Album Review: Water From Your Eyes – Structure

[Wharf Cat; 2021]

A potent combination of irony and pretension is a good way for a band to alienate most of their possible listeners. Both can turn someone off, but combined, the whole thing just seems intolerable. Lucky for Nate Amos and Rachel Brown, who form the project Water From Your Eyes, their music is good enough (great, actually) to override aversion to the ironic and the pretentious. Their newest album, Structure, is both, yes, but it’s also a fascinating combination of neo-psychedelia and industrial electronics.

As a duo, Amos and Brown have been making music since 2016, and are also in the band Thanks for Coming together. But while Water From Your Eyes started as a post-punk and indietronica band, they’ve grown into something much less definable. Their last album, Somebody Else’s Song, was already beginning to push these limits; “Break”, the standout track, is a shuffling nine-minute tinny alt-dance song. And then last year they released 33:44, an EP of spoken word death industrial. All of this new, stranger creative energy has been channeled into Structure, which is full of that noise and heaviness.

Amos and Brown are songwriters and arrangers most interested putting competing elements right next to each other. This happens in the track listing, as the record opens with “When You’re Around”, a glam-rock feint full of sharp major key piano chords and sweet nothings to a lover: “pick me up, I’m light as a feather / oh my feet don’t touch the ground, when you’re around” Brown sings in the chorus. “When You’re Around” resembles nothing else on the record, and instead arrives with a wink, the band all too aware they’re playing with your expectations.

But this expectation subversion also happens on the micro-level within songs, like in “My Love”, whose noisy hook is based around plucked MIDI strings that sound straight out of Garageband. And yet the humor here doesn’t feel like the listener is being laughed at. Instead, Amos and Brown find something beautiful in the banality.

It’s this idea that centers the record. The album is called Structure but seems to operate without one. The two interludes are spoken word surrealist poetry that both Gertrude Stein and ASMR YouTubers could get behind. The re-contextualization of sounds, words, and genres is the album’s whole ethos, as it combines early 2000s freak folk melodies with 90s industrial dance instrumentals.
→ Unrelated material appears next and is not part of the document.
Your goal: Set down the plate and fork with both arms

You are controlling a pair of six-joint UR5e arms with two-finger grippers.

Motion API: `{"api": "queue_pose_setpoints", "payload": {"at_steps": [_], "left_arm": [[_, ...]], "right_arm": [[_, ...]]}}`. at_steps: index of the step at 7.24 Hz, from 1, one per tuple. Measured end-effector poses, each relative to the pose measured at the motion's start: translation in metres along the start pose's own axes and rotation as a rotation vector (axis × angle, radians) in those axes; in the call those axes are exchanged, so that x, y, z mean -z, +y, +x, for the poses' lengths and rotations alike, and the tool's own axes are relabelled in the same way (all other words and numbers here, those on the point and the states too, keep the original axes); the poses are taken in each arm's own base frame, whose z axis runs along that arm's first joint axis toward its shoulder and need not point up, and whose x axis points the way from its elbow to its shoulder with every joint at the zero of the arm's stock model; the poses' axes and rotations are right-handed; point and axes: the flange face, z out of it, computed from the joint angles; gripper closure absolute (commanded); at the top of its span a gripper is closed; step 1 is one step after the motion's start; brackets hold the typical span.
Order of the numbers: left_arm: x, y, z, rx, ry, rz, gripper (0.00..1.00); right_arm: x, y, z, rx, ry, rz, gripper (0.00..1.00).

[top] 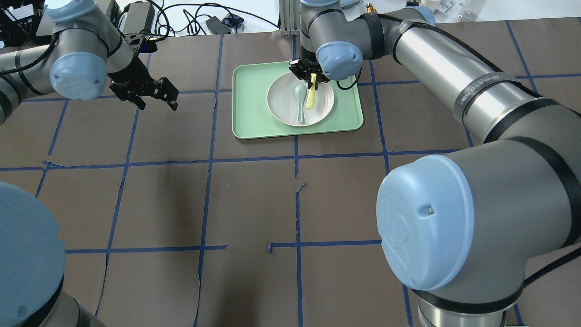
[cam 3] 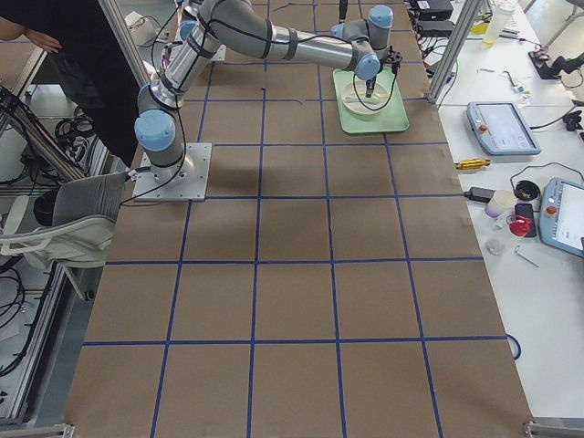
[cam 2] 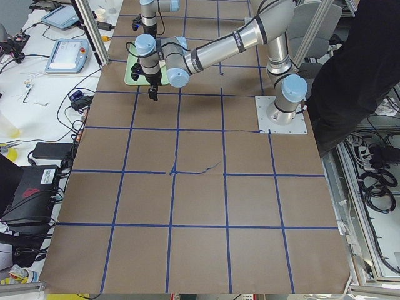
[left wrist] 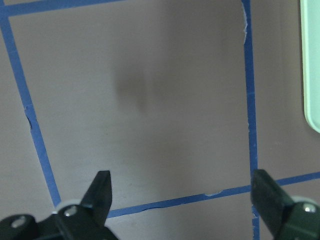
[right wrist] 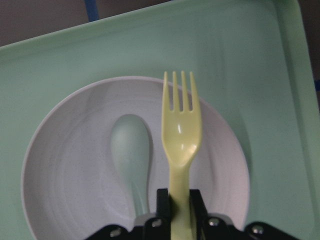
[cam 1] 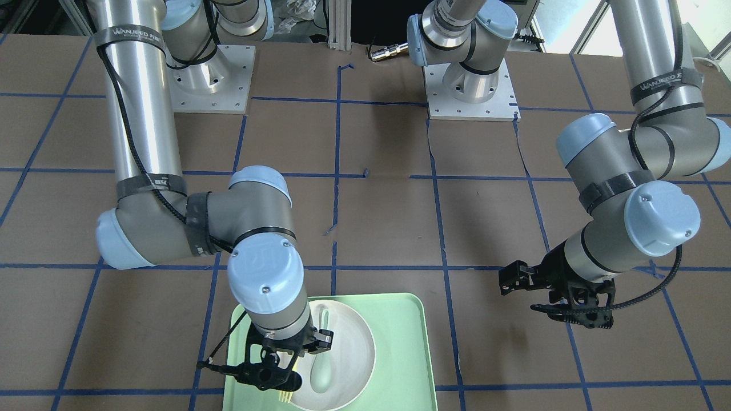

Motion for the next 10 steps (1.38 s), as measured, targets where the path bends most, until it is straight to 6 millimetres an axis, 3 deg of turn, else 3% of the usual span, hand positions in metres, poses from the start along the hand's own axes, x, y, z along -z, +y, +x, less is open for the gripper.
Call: {"api": "queue_pose_setpoints", "payload": {"at_steps": [1,2,3,5,6,7,8,10], "left_arm": [[0.000,0.000,0.000,0.000,0.003,0.001,0.00],[-0.001,0.000,0.000,0.000,0.006,0.001,0.00],[-0.001,-0.001,0.001,0.000,0.007,0.001,0.00],[-0.002,-0.001,0.005,-0.003,0.008,0.000,0.00],[-0.002,-0.001,0.006,-0.003,0.008,0.000,0.00],[-0.002,-0.001,0.007,-0.003,0.008,0.000,0.00],[-0.001,-0.001,0.007,-0.002,0.007,0.000,0.00],[0.008,-0.002,0.013,-0.005,-0.002,0.015,0.00]], "right_arm": [[0.007,-0.013,0.032,0.047,0.007,-0.017,1.00],[-0.002,-0.022,0.063,0.127,0.017,-0.051,1.00],[-0.022,-0.027,0.081,0.199,0.022,-0.088,1.00],[-0.050,-0.031,0.085,0.210,-0.019,-0.127,1.00],[-0.058,-0.032,0.084,0.205,-0.036,-0.130,0.95],[-0.064,-0.033,0.083,0.205,-0.044,-0.132,0.01],[-0.067,-0.033,0.083,0.211,-0.043,-0.132,0.00],[-0.051,-0.029,0.085,0.224,-0.037,-0.110,0.00]]}}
Take “Track Five” (which notably arrives in the sixth place in the track listing; a bit eye-roll inducing), which begins with some Laurie Spiegel synths, then hits a drum break straight out of New Order, only to then introduce a nasty bassline that Skinny Puppy could get behind. Add Brown’s chillingly instructional vocals and it’s a party. These three parts of the instrumental initially make little sense together, but of course that’s the point. The secret sauce is the way they cohere into something danceable and just a little bit scary. Actually, that’s the main statement of Structure. Don’t try to look for more evidence in the lyrics, though. Those too are artifice, full of sweet adages about love and dreams coming true. It’s another clash on the part of the band, finding art in fissures.

The record ends with ““Quotations””, a song that sounds so much like Animal Collective that it would be embarrassing if it wasn’t so excellent. Those twinkly keys and tightly strummed guitar echo Sung Tongs, and Amos has mastered the drawn out syllables of Panda Bear (a skill he puts to good use on “You’re The Embers” as well, a song that sounds like a cybergrind remix of “Bros”). ““Quotations”” is the perfect counterpoint to the heavy and strange tracks that have preceded it, a blissed out trip of “legs grown across a field of grass, sifting through the golden sounds, myths of memories in the ground.” It’s pretension, sure, but it’s beautiful pretension.